To Reproduce Steps to reproduce the behavior:

  1. In 'stylegan2-ada-pytorch-main' directory, run command 'python generate.py --outdir=out --trunc=1 --seeds=85,265,297,849 --network=https://nvlabs-fi-cdn.nvidia.com/stylegan2-ada-pytorch/pretrained/metfaces.pkl'
  2. See error (copy&paste full log, including exceptions and stacktraces).

Traceback (most recent call last): File "C:\Users\matth\Desktop\stylegan2-ada-pytorch-main\torch_utils\ops\upfirdn2d.py", line 32, in _init _plugin = custom_ops.get_plugin('upfirdn2d_plugin', sources=sources, extra_cuda_cflags=['--use_fast_math']) File "C:\Users\matth\Desktop\stylegan2-ada-pytorch-main\torch_utils\custom_ops.py", line 110, in get_plugin torch.utils.cpp_extension.load(name=module_name, verbose=verbose_build, sources=sources, **build_kwargs) File "C:\Users\matth\AppData\Local\Packages\PythonSoftwareFoundation.Python.3.7_qbz5n2kfra8p0\LocalCache\local-packages\Python37\site-packages\torch\utils\cpp_extension.py", line 1092, in load keep_intermediates=keep_intermediates) File "C:\Users\matth\AppData\Local\Packages\PythonSoftwareFoundation.Python.3.7_qbz5n2kfra8p0\LocalCache\local-packages\Python37\site-packages\torch\utils\cpp_extension.py", line 1318, in _jit_compile return _import_module_from_library(name, build_directory, is_python_module) File "C:\Users\matth\AppData\Local\Packages\PythonSoftwareFoundation.Python.3.7_qbz5n2kfra8p0\LocalCache\local-packages\Python37\site-packages\torch\utils\cpp_extension.py", line 1701, in _import_module_from_library module = importlib.util.module_from_spec(spec) File "", line 583, in module_from_spec File "", line 1043, in create_module File "", line 219, in _call_with_frames_removed ImportError: DLL load failed: Das angegebene Modul wurde nicht gefunden.
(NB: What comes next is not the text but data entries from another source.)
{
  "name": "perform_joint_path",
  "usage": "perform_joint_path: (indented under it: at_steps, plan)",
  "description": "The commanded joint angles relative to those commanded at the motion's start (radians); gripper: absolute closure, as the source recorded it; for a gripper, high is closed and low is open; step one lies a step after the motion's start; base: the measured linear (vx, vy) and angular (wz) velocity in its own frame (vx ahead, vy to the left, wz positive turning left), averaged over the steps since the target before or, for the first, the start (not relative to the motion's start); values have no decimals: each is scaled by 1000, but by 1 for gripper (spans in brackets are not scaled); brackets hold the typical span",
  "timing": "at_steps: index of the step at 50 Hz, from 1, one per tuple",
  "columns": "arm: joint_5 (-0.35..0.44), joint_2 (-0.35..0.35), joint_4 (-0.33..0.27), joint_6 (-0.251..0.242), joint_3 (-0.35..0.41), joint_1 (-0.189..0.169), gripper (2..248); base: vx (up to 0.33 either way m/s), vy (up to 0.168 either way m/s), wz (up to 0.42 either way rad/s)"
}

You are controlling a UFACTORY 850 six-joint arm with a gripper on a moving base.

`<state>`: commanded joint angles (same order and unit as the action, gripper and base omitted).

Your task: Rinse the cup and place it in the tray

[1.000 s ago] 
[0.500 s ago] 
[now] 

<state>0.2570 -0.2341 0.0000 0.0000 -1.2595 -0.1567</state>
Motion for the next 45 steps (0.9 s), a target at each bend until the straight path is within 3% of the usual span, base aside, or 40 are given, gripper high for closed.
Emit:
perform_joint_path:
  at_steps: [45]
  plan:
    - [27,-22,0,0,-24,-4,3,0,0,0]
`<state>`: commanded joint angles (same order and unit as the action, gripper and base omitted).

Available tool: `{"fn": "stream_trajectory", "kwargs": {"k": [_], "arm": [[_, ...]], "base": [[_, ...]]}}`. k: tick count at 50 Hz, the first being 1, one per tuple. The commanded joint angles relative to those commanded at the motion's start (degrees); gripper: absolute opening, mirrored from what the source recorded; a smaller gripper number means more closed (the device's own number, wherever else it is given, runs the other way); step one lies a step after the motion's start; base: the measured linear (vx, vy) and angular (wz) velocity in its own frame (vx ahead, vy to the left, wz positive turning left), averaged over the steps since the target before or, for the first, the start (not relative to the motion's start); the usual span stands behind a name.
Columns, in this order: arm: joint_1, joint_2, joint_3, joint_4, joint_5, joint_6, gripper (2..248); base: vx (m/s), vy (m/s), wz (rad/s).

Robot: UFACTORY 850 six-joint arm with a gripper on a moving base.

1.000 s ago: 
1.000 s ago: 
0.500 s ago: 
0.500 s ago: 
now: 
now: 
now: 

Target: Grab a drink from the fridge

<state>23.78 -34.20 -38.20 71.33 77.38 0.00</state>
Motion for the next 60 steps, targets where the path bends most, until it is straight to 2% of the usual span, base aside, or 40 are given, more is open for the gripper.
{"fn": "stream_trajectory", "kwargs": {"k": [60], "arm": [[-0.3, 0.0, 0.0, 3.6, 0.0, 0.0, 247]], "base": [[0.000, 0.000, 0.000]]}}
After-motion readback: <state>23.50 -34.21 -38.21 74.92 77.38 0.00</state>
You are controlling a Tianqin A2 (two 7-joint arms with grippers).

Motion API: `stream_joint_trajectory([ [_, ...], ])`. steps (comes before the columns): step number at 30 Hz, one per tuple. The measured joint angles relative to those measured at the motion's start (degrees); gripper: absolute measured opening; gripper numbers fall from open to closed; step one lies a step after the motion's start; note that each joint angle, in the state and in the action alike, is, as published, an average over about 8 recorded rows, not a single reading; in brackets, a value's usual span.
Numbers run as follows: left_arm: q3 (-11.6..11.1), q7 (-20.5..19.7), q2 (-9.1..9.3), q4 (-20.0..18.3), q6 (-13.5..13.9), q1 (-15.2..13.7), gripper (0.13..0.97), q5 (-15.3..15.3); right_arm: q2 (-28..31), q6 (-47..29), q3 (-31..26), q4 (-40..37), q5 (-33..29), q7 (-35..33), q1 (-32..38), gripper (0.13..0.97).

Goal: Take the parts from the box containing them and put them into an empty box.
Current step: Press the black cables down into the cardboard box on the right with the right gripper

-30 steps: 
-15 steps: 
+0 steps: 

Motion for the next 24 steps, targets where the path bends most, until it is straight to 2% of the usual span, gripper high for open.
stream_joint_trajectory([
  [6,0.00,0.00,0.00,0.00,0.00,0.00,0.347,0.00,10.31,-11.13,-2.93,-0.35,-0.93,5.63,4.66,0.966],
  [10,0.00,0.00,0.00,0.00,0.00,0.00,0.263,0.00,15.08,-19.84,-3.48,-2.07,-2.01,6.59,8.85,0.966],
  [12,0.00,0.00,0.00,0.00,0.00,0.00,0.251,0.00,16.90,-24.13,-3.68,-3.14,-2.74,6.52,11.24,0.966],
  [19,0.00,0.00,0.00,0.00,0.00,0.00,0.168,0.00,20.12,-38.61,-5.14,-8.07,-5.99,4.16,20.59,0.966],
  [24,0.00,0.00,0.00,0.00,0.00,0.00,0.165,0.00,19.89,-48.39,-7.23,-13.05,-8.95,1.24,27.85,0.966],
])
warnings.warn('Failed to build CUDA kernels for upfirdn2d. Falling back to slow reference implementation. Details:\n\n' + traceback.format_exc()) Setting up PyTorch plugin "upfirdn2d_plugin"... Failed!

Desktop (please complete the following information):

Additional context ninja was also installed via pip.

thusinh1969 commented 3 years ago

Solved it.

First of all, you should uninstall completely ALL previous NVIDIA CUDA versions. I mean completely.

1) Uninstall all previous NVIDIA CUDA as usual

2) Go to your environment setup and remove ALL paths, CUDA_HOME, CUDA_PATH etc. cleanly

3) Delete all files as the uninstallation program left them there !!!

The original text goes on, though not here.